The, about halfway through the foulness abruptly drops out for a few seconds to leave just a high pitched metallic squeal. It stops, then starts, then stops again, as if a plug has been pulled, before lurching back into assault, tougher and more gangrenous than before. Another good bit comes around 13 minutes, with a lovely buzzing bit of feedback that seems to hover in the air above the crowd.The result of all this is a more sophisticated, if still chaotic, maelstrom. Less a teenage metal freak’s solipsism, more a virtuoso stab of aural overload, with all the thrills and spills that this implies.Yet, multiple listens do yield up some more refined treats.

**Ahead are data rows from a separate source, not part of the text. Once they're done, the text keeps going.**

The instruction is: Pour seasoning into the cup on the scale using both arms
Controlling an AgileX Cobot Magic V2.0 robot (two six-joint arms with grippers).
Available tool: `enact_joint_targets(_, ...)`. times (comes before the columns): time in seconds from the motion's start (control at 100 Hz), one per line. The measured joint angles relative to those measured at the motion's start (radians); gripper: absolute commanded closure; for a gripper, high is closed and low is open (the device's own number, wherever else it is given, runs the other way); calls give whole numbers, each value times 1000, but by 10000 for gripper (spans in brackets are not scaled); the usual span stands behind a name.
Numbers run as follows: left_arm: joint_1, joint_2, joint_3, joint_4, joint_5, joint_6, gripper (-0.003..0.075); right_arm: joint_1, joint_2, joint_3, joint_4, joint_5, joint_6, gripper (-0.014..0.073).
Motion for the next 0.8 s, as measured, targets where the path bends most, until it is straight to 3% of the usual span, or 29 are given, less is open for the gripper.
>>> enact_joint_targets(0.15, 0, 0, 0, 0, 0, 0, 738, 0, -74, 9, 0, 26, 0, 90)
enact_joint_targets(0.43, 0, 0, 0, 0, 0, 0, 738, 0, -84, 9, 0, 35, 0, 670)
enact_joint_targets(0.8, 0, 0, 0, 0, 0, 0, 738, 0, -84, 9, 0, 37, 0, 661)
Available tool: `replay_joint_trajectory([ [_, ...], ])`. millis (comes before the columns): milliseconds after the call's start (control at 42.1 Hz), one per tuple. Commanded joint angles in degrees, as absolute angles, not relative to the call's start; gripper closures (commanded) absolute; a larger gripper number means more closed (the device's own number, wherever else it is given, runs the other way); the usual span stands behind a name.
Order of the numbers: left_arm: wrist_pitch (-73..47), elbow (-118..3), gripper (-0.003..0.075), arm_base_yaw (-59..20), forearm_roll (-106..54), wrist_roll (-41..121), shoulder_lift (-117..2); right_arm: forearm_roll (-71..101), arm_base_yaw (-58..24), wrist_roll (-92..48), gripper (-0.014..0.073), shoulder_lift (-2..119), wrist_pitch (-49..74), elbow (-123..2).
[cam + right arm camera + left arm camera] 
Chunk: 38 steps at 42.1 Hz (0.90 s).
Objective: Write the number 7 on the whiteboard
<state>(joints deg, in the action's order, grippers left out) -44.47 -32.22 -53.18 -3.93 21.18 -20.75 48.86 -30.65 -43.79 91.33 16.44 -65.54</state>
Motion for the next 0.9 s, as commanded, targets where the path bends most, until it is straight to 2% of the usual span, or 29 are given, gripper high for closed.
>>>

The first few minutes set up a nice sense of tension, giving us an ominous and buzzing thrum overlaid with rusty clanking, like a bunch of smashed up gear being chucked into a skip. Later, we can just about make out hints of voices and electronic burbles peer through the murk.

I have a real soft spot for live albums that show some kind of interaction between audience and performer, all too rare in these days of clinical performances and even more clinical recordings. I suppose Lou Reed’s Live Take No Prisoners is the acknowledged classic of that genre, with Lou’s wholesome monologues providing much entertainment for all the family.

(My favourite, if I can digress a bit, is a live recording of northern goth favourites The Cult, around the time of their Dreamtime album. Released as the B-side on the cassette version of that album, with all of Dreamtime-proper squished onto the other side, this recording sees chippy frontman berating the audience for its less than enthusiastic reception of the band’s workmanlike run-through of its current set. “We’re playing our hearts out here, AT LEAST YOU COULD SHOW SOME FOOKIN APPRECIATION” mithers Astbury at one point, at others deploying the most passive aggressive ‘thanks’ to the crowd I’ve ever heard in my life. Astbury’s fury always used to cheer me up no end as I listened to the cassette after a grim day battling through theories of price elasticity for my A-level economics exam.)

On Live At The Crater Lake, however, the tables are turned, and we hear quite a lot of what seems to be a pretty lairy crowd. “It was a tough gig to play as the crowd surrounded me from all sides and were roughing me up, so I played loud,” Watson told me in a Twitter exchange. Sure enough are plenty of heckles and hollers, and every time I listen I’m certain that Watson is seconds away from being torn asunder by a whooping mob of urchins, a bit like poor old Sebastian at the end of Tennessee Williams’ Suddenly Last Summer.

There’s comedy gold around the 15 minute mark, when, during one Watson’s unexpected drop-outs, we hear what can only be described as a bloodcurdling howl. I can’t really make out what this person is saying, but she seems to calling “PLAY SOME FUCKING VOLUME!!” which is quite funny and should be printed on a t-shirt without any delay, please.

In any case, by the end Watson’s won ‘em round, as proved by the cathartic yelps of approval as he cuts out for a false finish (I think our screecher lets rip with a far more conventional ‘FUCK YEAH!!’ at that point), before taking everyone surprise with another 30 second salvo of toxicity.

Live At The Crater Lake is wonderfully abrasive warts ‘n’ all blast of BBBlood. Pure warrior style, it highlighting his inventive take on debris-ridden analogue noise. I’m surprised he didn’t need a hose down after it.